═════ Dataset extract ═════

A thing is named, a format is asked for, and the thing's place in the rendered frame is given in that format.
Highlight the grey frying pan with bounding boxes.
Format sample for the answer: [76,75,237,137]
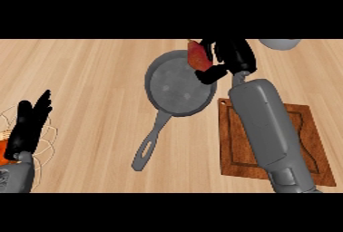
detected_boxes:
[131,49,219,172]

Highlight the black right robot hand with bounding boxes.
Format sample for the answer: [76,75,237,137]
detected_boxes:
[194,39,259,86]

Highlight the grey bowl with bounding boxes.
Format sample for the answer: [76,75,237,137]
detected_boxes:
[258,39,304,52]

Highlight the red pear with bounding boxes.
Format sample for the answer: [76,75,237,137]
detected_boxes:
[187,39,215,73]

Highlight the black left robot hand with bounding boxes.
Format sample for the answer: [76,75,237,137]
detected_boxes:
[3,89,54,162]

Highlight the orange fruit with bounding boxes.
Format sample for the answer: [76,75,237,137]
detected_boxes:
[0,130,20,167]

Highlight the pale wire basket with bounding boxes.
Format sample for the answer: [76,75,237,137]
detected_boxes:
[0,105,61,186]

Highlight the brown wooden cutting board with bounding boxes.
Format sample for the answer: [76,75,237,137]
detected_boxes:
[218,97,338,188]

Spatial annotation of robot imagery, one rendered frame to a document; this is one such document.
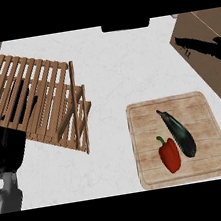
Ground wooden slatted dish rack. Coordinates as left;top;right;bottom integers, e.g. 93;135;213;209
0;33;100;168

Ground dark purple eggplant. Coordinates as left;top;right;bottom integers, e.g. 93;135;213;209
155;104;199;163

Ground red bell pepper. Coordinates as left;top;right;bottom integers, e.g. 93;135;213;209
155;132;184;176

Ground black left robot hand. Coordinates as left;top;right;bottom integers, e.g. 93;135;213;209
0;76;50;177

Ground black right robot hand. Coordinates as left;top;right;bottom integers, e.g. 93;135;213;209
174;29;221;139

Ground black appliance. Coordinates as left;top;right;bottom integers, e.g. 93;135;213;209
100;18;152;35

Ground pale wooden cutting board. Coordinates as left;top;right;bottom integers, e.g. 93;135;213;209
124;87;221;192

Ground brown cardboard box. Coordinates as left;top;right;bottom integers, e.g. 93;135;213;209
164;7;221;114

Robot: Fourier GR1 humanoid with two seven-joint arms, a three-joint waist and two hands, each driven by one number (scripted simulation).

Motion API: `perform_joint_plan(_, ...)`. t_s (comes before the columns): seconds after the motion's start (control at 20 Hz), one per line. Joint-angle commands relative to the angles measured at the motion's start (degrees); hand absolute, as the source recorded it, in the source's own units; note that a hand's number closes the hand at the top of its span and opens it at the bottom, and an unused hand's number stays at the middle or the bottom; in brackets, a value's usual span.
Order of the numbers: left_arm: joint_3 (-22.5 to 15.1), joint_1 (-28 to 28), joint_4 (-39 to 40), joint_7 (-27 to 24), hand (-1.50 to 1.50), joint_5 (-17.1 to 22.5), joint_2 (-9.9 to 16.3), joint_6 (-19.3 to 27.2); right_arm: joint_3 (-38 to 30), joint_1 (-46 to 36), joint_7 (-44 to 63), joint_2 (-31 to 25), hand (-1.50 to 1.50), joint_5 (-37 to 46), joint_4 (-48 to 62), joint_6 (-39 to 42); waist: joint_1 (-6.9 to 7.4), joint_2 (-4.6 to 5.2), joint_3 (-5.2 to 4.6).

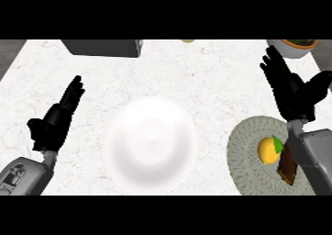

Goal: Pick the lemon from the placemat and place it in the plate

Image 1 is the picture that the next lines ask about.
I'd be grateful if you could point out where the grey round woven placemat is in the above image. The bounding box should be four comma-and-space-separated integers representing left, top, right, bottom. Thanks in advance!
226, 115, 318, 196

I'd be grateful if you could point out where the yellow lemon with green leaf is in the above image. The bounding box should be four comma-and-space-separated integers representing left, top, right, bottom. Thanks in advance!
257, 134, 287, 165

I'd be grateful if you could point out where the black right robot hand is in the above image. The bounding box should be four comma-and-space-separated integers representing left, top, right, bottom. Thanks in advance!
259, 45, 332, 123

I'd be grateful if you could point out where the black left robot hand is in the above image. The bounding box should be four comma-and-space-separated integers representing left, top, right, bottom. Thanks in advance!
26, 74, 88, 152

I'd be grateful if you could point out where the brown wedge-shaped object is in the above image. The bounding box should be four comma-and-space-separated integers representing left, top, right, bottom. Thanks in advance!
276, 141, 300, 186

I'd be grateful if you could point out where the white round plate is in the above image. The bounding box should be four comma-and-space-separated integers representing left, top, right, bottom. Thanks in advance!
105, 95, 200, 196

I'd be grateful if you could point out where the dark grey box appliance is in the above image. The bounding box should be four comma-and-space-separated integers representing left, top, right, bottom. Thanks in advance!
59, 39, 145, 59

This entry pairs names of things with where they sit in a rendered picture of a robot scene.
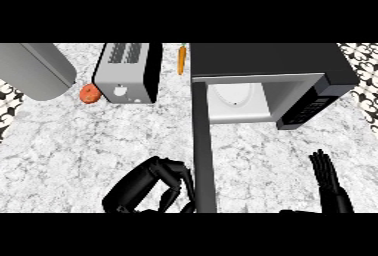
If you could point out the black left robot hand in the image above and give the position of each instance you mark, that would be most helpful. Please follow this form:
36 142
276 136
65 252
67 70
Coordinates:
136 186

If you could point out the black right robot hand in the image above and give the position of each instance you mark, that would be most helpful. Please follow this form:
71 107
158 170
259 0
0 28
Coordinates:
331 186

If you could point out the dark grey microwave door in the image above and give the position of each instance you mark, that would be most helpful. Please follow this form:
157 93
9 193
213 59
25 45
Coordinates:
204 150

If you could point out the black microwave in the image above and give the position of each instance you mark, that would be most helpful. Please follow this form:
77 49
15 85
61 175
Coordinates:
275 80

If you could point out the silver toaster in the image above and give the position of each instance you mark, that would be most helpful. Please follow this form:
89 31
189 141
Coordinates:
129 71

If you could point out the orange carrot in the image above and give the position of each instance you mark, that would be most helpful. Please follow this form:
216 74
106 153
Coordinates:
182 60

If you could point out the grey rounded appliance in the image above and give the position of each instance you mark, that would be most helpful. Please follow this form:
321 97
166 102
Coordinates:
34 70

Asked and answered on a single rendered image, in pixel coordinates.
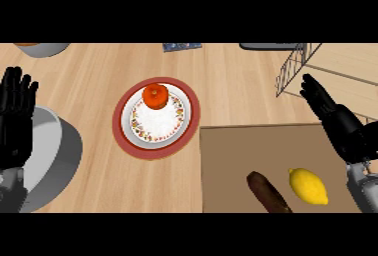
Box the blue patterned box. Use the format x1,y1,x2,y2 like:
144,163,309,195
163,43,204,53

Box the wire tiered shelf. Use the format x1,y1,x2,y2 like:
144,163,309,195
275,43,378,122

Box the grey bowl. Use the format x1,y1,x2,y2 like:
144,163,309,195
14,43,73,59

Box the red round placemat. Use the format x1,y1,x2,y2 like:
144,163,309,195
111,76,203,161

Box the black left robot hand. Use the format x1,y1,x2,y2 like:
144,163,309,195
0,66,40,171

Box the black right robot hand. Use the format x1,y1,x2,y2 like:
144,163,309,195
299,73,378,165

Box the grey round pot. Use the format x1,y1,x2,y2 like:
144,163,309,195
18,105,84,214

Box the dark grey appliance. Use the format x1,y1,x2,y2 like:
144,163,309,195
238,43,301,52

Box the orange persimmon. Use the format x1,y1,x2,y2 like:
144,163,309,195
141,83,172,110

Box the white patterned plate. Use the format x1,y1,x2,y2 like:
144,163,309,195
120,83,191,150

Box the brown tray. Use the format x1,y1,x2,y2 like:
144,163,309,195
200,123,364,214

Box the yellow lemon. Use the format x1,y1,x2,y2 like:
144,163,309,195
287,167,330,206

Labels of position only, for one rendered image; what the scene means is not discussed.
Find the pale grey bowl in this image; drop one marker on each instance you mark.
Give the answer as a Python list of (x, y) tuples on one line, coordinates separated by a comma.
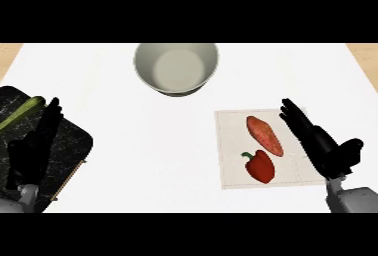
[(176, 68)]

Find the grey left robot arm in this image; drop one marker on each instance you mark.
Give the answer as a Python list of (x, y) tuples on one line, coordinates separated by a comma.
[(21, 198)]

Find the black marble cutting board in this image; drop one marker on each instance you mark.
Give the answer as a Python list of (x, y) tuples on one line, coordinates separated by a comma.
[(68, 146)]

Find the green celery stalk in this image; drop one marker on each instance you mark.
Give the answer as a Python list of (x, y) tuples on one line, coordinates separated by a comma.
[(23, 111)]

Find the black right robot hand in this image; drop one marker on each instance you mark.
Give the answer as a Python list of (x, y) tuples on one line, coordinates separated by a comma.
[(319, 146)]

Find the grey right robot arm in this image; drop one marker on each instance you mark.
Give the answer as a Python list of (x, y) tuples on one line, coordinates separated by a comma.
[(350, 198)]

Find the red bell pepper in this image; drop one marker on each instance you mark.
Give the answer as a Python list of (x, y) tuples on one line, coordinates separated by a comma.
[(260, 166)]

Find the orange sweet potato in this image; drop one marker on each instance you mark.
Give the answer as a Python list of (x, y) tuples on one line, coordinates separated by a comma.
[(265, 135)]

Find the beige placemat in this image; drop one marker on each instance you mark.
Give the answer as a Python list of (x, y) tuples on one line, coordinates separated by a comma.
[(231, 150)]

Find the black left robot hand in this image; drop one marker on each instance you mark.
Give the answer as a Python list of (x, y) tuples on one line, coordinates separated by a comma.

═════

Task to complete:
Looking above, find the stretch of lines that opens with the one holding "Labels of position" and closes with the one holding "Find the grey left". Copy it exactly, pictures excluded.

Exercise output:
Labels of position only, for one rendered image; what the scene means is not discussed.
Find the pale grey bowl in this image; drop one marker on each instance you mark.
Give the answer as a Python list of (x, y) tuples on one line, coordinates separated by a comma.
[(176, 68)]

Find the grey left robot arm in this image; drop one marker on each instance you mark.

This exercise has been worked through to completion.